Imagine que em todo jornal que você leia, toda rádio que você escute e toda televisão que você assista está inserido o mantra: “Estamos em crise, estamos em crise, estamos em crise...”. Se alguém perguntar a você em qual situação que se encontra o país, você dirá: “Estamos em crise”. A utilização de assuntos que estão em grande destaque da mídia, repetidos heuristicamente, é chamado pelo simpático nome de falácia do Refletor ou Holofote.

Um destaque exagerado costuma influir na nossa capacidade de decisão

Não há dúvida que o uso de informações que estão sob os holofotes não é um procedimento falacioso em si mesmo. Usando o exemplo, é perfeitamente possível dizer que estejamos em crise, mas isso não está acontecendo porque a mídia dá destaque, mas sim porque há desalinhamentos nas contas, excesso de emissão de moeda, índices crescentes de desemprego, ou outros motivos. Ou seja, a causa da crise é o contexto econômico e político, não a divulgação na mídia. É, portanto, um desvio de relevância.

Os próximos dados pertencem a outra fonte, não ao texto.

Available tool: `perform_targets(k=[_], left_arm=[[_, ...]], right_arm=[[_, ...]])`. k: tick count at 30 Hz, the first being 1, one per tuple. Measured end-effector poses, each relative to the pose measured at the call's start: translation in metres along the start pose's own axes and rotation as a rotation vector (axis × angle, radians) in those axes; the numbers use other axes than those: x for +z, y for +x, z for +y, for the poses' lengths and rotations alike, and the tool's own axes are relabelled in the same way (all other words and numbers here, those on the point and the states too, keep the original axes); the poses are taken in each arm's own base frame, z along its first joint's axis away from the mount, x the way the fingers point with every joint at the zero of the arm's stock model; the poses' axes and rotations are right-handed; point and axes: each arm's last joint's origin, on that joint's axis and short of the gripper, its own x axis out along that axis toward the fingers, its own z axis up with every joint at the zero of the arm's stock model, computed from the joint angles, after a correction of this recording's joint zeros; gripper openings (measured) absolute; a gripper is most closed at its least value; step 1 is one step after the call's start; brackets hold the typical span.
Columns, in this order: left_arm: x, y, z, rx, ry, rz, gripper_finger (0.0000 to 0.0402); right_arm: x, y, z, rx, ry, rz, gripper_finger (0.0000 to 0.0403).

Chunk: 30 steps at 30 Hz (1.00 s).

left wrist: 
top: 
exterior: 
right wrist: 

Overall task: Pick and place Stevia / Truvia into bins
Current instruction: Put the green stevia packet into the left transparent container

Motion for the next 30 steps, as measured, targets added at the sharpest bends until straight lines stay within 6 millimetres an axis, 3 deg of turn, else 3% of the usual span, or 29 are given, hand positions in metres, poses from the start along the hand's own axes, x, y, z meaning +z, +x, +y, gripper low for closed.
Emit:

(Podemos até discutir sobre a influência da mídia na produção de crises, o que tem sido posto em discussão nos últimos tempos – com razão. Mas não será agora).

Outra maneira de se usar a falácia do refletor consiste em julgar uma determinada classe de pessoas pelos seus membros mais destacados. Ou de objetos também, para o bem e para o mal. Digo que todos os refrigerantes fazem mal, baseado no conhecimento de que aquela famosa marca com garrafa sinuosa causa danos à saúde. Penso que um islâmico será sempre violento, dada a divulgação maciça de atos terroristas. Nesse sentido, há semelhança com a falácia da má companhia e com o apelo à maioria, com a diferença de que, nestes últimos casos, há independência com relação ao meio pelo qual o preconceito se dissemina.

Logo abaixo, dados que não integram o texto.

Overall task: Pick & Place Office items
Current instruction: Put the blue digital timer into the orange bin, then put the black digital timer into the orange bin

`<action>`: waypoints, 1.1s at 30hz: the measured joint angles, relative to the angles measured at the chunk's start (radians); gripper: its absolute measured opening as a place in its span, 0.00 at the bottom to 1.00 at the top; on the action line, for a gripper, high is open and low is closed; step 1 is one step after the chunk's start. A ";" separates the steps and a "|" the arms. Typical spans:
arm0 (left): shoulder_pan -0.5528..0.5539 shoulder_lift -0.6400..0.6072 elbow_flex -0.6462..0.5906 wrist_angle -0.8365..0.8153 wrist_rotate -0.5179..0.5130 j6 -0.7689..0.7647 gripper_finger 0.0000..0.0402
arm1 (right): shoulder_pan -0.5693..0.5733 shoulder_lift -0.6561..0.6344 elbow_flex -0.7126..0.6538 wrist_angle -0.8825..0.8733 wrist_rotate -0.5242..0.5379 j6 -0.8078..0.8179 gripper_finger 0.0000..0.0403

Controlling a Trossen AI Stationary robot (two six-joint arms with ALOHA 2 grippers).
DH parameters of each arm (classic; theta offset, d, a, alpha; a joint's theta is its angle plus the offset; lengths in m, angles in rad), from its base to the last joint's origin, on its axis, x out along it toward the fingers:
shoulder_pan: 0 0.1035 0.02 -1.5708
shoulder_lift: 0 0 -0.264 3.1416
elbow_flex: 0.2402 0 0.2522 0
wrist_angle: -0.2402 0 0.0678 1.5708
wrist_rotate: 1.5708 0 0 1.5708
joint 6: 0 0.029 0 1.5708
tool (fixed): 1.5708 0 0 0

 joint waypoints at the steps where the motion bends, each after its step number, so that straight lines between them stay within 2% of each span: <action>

Para arrematar, podemos agora fechar o círculo e compreender o porquê da caça desesperada pelas vacinas contra a gripe: uma combinação sórdida de conhecimento obtido acriticamente com a necessidade de uma ação rápida. Pois é, a pressa é inimiga não só da perfeição, mas também da lógica.

Recomendação de leitura:

O livro abaixo é de Daniel Kahneman, mas em seu interior está contido o artigo “Julgamentos sob incertezas: heurísticas e vieses”, que é de autoria também de Tversky, e é a base com a qual esta tese foi construída.

KAHNEMAN, Daniel. Rápido e devagar. Duas formas de pensar. São Paulo: Objetiva, 2012.